Jung offers ‘Black Velvet’ petunias. Like all petunias, they grow well in containers and hanging baskets and do best in full sun. They grow to a height of 8-12”.
Also from Jung is ‘Black Coral’ elephant ears. These large-leaved, tropical looking plants thrive in moist soil in full sun, but will do fine in lower light situations. They need a big pot and can be used for privacy screening or at the edge of pond or even submerged in shallow water at the pond’s edge.
‘Odessa’ is a black calla lily from Jung. It has glossy black flowers with a blue sheen. The 5-6” flowers top 18-24”stems. One bulb produces enough stems to fill an 8” pot. Calla lilies can be planted in the ground but are not winter hardy so bulbs must be dug up and stored indoors in a cool, dark spot over the winter. They do best with bright morning sun but appreciate late afternoon shade. Bulbs should be planted 4-6” deep, 1-2’ apart.
Jung’s final black-flowered offering is a double hellebore called ‘Onyx Odyssey’ featuring blooms up to 3” across. These perennial plants grow in clumps to 18” tall and 25” wide. Hellebores are some of the earliest flowers to bloom in spring, possibly even before the snow melts. They prefer well-drained soil in dappled shade.

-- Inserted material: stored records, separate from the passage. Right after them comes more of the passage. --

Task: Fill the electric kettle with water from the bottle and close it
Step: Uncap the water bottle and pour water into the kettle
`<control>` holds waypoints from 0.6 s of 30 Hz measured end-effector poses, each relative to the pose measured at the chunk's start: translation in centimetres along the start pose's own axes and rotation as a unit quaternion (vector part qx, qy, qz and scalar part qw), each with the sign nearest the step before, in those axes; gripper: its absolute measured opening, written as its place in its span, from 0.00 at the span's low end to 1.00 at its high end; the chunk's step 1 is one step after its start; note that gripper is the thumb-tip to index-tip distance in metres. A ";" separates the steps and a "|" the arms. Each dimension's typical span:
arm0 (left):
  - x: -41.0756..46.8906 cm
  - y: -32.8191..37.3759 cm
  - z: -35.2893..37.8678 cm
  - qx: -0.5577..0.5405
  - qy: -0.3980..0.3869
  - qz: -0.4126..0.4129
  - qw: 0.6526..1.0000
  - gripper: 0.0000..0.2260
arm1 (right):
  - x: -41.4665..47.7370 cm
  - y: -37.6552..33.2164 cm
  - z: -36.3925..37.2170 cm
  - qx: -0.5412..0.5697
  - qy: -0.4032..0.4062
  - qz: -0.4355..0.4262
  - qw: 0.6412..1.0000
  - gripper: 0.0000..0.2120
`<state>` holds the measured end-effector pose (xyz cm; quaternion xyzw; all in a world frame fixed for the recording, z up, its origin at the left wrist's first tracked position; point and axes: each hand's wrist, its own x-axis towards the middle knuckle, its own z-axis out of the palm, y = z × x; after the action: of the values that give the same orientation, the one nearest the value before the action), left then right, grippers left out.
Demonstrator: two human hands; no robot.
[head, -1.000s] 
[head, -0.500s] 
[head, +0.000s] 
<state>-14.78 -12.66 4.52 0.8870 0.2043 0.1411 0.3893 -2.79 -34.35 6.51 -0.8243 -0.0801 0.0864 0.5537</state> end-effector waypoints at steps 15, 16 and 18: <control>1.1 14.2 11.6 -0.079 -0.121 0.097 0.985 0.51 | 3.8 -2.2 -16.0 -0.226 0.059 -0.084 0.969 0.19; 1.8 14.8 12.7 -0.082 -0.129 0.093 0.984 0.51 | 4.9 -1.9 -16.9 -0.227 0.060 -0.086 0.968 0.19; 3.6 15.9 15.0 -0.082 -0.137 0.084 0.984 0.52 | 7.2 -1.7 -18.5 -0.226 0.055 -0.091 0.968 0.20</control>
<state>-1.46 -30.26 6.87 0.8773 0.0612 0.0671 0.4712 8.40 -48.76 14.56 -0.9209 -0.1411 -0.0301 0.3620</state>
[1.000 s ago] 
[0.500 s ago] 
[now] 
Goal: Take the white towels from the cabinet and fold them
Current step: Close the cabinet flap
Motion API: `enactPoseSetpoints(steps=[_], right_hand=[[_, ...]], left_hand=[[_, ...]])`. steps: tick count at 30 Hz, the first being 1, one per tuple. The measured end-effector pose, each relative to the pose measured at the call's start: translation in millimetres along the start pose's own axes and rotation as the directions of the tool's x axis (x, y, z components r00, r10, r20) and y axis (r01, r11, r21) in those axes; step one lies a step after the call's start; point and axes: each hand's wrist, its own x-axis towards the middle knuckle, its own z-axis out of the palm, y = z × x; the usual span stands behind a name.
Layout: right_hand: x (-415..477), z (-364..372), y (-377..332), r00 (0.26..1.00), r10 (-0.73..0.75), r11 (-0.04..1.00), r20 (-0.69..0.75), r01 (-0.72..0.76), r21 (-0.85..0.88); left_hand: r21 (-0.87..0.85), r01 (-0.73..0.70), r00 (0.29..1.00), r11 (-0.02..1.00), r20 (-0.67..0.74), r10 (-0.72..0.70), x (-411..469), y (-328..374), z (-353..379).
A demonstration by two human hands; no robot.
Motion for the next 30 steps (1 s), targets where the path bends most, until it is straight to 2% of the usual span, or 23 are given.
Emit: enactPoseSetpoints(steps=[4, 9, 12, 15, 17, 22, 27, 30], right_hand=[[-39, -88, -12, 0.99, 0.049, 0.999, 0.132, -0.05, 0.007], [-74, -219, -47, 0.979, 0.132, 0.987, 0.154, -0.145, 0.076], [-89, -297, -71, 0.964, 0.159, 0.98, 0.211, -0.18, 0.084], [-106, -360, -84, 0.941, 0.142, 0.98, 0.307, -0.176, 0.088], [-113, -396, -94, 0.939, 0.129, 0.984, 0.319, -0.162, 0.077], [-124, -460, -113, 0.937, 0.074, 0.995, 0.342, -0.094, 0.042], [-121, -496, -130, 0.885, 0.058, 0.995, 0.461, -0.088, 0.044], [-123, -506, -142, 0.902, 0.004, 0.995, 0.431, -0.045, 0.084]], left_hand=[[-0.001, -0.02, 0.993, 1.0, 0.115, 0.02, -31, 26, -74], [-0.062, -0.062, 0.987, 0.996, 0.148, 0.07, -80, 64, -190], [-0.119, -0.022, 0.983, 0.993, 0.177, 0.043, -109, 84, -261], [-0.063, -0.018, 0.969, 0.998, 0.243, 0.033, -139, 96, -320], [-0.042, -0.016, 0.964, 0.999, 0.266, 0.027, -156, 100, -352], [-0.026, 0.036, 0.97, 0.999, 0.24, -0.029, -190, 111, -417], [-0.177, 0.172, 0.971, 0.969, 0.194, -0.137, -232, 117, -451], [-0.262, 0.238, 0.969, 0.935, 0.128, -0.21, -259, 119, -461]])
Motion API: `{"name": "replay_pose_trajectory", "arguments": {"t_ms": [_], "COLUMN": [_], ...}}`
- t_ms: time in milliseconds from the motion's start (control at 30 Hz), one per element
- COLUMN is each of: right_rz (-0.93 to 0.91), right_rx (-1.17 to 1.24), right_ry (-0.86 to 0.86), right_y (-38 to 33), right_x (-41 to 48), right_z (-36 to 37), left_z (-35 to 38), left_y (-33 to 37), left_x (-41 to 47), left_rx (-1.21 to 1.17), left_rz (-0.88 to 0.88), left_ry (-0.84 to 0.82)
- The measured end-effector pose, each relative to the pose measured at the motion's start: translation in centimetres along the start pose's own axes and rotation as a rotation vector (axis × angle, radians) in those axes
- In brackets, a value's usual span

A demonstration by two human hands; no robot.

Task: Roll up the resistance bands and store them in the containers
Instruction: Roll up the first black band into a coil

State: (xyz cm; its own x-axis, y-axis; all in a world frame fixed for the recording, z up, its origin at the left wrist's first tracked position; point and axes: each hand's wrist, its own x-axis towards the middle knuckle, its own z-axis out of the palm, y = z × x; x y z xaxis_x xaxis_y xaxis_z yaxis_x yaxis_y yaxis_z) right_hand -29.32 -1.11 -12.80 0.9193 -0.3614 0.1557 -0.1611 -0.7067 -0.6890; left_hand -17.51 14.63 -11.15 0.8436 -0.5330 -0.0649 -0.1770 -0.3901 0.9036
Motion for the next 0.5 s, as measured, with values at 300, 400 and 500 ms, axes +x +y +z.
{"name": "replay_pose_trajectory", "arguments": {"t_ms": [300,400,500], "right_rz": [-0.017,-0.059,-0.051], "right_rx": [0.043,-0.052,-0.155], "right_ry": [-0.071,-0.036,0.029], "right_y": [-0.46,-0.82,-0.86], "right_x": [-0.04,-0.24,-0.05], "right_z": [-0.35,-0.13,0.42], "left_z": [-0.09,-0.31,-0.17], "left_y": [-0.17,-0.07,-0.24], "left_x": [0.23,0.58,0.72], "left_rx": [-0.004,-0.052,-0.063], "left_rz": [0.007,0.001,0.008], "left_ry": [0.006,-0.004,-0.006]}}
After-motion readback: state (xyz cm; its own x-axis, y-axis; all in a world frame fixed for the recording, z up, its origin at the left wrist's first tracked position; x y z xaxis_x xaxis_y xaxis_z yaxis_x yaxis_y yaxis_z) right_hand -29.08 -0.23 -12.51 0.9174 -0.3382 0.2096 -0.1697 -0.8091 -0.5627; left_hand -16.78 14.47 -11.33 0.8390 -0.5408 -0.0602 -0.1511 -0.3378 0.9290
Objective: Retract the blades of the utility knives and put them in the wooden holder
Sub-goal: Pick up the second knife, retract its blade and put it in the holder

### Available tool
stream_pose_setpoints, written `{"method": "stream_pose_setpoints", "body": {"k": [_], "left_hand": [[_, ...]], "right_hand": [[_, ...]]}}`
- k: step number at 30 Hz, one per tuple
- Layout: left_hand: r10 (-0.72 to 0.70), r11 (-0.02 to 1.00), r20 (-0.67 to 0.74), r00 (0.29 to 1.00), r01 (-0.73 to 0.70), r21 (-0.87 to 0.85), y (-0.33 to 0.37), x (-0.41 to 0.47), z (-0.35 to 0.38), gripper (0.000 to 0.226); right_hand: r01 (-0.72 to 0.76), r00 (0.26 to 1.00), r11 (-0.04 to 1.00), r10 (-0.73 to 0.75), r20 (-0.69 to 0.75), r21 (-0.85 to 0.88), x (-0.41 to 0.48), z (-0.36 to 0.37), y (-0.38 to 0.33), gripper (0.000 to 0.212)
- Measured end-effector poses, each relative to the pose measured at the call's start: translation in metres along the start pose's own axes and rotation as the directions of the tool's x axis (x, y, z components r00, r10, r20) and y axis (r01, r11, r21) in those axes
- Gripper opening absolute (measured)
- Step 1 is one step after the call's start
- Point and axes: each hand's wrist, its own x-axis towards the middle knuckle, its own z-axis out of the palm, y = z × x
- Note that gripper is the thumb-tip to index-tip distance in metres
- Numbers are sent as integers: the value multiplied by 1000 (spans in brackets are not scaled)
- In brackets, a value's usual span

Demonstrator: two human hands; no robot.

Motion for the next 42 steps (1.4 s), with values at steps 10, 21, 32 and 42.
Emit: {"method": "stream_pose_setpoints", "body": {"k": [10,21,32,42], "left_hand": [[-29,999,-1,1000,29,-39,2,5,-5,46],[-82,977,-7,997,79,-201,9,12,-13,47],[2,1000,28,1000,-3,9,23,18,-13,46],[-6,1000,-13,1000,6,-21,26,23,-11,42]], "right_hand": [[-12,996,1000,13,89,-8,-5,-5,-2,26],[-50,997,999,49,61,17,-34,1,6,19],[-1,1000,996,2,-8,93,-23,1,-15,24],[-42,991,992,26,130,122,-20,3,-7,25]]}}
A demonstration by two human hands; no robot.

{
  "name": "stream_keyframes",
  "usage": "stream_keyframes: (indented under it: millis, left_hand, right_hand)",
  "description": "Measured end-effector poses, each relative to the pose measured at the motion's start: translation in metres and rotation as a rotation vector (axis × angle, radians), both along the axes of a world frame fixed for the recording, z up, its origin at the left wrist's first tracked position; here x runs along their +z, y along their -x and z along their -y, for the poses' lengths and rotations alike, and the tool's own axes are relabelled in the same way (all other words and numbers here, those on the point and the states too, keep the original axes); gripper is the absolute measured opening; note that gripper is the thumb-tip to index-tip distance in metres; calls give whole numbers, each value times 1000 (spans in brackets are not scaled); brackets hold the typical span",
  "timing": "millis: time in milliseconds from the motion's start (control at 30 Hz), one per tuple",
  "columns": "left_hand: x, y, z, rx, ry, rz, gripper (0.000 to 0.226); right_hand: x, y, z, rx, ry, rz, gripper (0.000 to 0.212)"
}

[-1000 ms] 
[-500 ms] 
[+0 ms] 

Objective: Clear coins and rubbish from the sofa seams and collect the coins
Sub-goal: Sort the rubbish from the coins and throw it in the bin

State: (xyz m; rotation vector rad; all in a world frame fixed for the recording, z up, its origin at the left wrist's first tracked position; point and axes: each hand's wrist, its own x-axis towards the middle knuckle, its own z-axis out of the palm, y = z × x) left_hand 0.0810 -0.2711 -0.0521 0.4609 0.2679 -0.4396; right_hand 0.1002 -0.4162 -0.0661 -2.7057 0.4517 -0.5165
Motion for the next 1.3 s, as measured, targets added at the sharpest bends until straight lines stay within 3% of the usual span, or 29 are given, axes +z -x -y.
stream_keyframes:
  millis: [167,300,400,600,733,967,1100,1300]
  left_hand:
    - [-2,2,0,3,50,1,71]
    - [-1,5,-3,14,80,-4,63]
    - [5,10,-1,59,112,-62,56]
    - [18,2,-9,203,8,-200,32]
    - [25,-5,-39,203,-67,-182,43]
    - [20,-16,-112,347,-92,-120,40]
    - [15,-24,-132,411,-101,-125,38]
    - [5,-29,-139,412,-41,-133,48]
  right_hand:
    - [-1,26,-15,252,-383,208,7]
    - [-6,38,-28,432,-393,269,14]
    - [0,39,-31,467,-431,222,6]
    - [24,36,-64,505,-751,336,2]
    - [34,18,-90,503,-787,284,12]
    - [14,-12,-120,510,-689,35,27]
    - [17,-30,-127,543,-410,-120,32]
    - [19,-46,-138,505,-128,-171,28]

Johnny’s Selected Seeds offers ‘Black Knight’ scabiosa with “almost black” blooms. Scabiosa is sometimes called pincushion flower. It is normally a perennial plant, but ‘Black Knight’ is not winter hardy and is considered an annual. Plants grow 24-36” tall and prefer full sun. Because they grow so tall so quickly, they may need staking. Seeds can be started indoors 4-6 weeks before the last frost or outdoors after the last frost. Scabiosas make good cut flowers.
Johnny’s presents several black and very dark purple vegetables that could be mixed among the black flower garden to provide utility along with beauty. Some of their offerings include ‘Purple Passion’ asparagus; ‘Royal Burgundy,’ ‘Amethyst’ and ‘Velour’ bush beans; ‘Red Noodle’ pole beans; eight different dark purple to black eggplant varieties; several varieties of greens and lettuces that are such dark red as to be almost black; ‘Indigo Rose’ cocktail-sized tomatoes; and two purple basils that are very close to black.
Gardens Alive offers black fruits: blackberry, black raspberry, jostaberry and huckleberry.
Whether you are a flower gardener, a food gardener, or you like to mix it up, there are plenty of black flowers, fruits and veggies from which to choose.